* **The task**
Give an exact copy of the line that has "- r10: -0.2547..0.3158" and of every line below it, through the last, with nothing else.
◆ ◆ ◆
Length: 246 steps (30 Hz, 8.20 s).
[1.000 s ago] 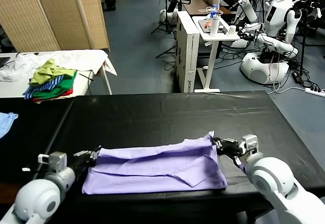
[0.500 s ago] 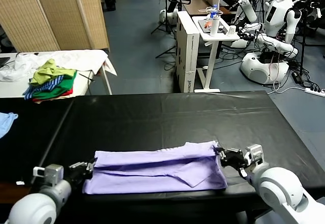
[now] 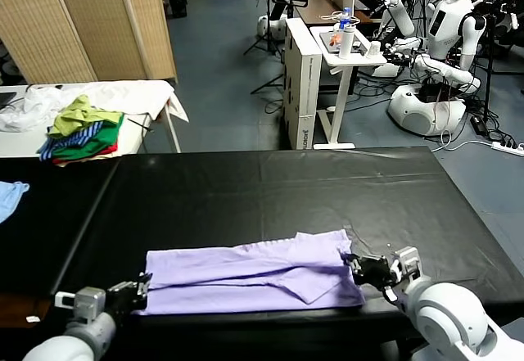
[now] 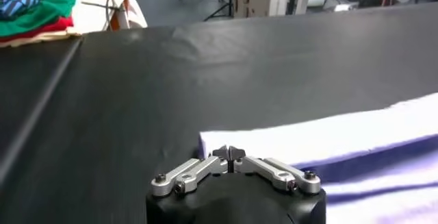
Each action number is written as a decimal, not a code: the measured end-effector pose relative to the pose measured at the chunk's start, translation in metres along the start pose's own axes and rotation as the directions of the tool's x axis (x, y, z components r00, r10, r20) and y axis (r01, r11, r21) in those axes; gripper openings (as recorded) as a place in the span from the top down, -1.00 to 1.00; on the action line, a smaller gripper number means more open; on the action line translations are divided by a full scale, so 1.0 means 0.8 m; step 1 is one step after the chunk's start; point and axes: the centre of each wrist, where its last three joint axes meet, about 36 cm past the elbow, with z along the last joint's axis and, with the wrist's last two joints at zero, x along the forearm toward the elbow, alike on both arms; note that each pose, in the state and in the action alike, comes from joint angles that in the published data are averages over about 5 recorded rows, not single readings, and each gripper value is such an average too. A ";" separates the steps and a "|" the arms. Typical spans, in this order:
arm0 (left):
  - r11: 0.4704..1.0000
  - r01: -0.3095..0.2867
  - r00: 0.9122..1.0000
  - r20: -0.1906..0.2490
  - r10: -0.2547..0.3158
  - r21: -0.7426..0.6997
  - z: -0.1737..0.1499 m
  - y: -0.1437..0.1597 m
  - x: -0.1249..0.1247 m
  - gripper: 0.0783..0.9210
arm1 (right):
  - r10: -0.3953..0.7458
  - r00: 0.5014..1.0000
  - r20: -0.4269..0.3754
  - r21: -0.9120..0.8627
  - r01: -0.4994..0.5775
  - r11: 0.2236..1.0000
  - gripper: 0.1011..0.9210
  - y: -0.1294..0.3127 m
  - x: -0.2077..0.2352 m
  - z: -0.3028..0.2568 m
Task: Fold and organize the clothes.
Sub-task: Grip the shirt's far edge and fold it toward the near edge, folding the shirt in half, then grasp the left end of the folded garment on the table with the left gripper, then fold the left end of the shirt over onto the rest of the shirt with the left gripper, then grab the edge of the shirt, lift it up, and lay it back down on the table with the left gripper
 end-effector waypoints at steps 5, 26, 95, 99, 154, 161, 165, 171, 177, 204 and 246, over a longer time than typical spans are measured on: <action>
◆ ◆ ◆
* **Answer area**
  - r10: -0.2547..0.3158
  - r21: -0.7426..0.6997
  - z: -0.1737..0.1499 m
  - y: -0.1437..0.1597 m
  - x: -0.1249..0.1247 m
  - gripper: 0.0783..0.9210
arm1 (right):
  - r10: -0.3953..0.7458
  - r00: 0.5014..1.0000
  - r20: -0.4269..0.3754
  - r21: -0.9120..0.8627
  - r01: -0.4994..0.5775
  - r11: 0.2236..1.0000
  - gripper: 0.1011..0.9210
  - y: -0.1294..0.3127 m
  - x: -0.2077..0.2352 m
  - z: -0.3028..0.2568 m
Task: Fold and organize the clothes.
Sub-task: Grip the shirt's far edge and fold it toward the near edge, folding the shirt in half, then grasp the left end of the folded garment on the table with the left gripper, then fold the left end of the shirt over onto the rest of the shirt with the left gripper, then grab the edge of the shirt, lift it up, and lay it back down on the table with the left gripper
 end-effector waypoints at steps 5, 26, 95, 99, 154, 161, 165, 171, 177, 204 and 246, over a longer time than typical spans are measured on: <action>

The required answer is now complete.